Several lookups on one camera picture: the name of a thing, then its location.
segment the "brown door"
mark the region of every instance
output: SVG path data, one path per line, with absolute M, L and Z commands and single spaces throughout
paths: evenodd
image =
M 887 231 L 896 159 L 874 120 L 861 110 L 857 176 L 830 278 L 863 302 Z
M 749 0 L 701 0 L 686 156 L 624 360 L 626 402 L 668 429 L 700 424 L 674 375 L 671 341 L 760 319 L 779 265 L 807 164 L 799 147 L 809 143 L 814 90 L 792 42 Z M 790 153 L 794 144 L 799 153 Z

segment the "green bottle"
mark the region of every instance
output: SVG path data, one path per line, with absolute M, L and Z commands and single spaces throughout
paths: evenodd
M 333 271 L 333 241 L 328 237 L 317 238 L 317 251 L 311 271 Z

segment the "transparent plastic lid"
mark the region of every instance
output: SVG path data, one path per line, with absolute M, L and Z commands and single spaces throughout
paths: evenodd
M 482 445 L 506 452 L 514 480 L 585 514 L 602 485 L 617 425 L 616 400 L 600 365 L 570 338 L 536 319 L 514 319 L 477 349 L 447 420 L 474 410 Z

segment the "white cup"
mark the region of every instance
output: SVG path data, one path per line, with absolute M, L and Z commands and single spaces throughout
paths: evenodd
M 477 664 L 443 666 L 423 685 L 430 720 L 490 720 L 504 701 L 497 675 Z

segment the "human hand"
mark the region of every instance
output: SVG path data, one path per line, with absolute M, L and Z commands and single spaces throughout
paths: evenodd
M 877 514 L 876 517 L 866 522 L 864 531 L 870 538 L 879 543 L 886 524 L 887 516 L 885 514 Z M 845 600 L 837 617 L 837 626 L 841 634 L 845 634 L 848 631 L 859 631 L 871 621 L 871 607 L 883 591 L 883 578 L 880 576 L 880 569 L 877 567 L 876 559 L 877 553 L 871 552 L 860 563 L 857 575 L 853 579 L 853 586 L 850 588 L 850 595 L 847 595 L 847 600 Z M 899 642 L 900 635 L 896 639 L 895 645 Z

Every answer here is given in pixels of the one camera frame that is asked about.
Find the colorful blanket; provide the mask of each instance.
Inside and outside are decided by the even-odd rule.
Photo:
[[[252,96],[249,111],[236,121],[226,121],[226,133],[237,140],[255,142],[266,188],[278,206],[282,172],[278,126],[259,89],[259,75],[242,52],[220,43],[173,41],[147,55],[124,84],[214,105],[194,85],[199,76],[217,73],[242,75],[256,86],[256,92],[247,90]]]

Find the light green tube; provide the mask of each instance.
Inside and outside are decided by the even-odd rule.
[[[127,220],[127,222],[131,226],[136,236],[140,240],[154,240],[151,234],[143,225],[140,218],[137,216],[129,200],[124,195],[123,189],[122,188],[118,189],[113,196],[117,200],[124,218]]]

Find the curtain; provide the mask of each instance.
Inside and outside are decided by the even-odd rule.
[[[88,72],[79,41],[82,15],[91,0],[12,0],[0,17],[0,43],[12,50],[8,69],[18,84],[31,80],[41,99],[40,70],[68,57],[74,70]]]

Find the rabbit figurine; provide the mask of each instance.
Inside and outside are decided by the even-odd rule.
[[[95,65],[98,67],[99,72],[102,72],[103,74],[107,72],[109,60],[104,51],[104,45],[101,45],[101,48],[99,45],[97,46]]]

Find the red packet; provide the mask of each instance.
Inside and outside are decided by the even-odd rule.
****************
What is expected: Filter the records above for lines containing the word "provide", and copy those lines.

Result for this exercise:
Find the colorful blanket; provide the mask of each instance.
Find the light green tube; provide the mask of each instance.
Find the curtain; provide the mask of each instance.
Find the rabbit figurine; provide the mask of each instance.
Find the red packet; provide the mask of each instance.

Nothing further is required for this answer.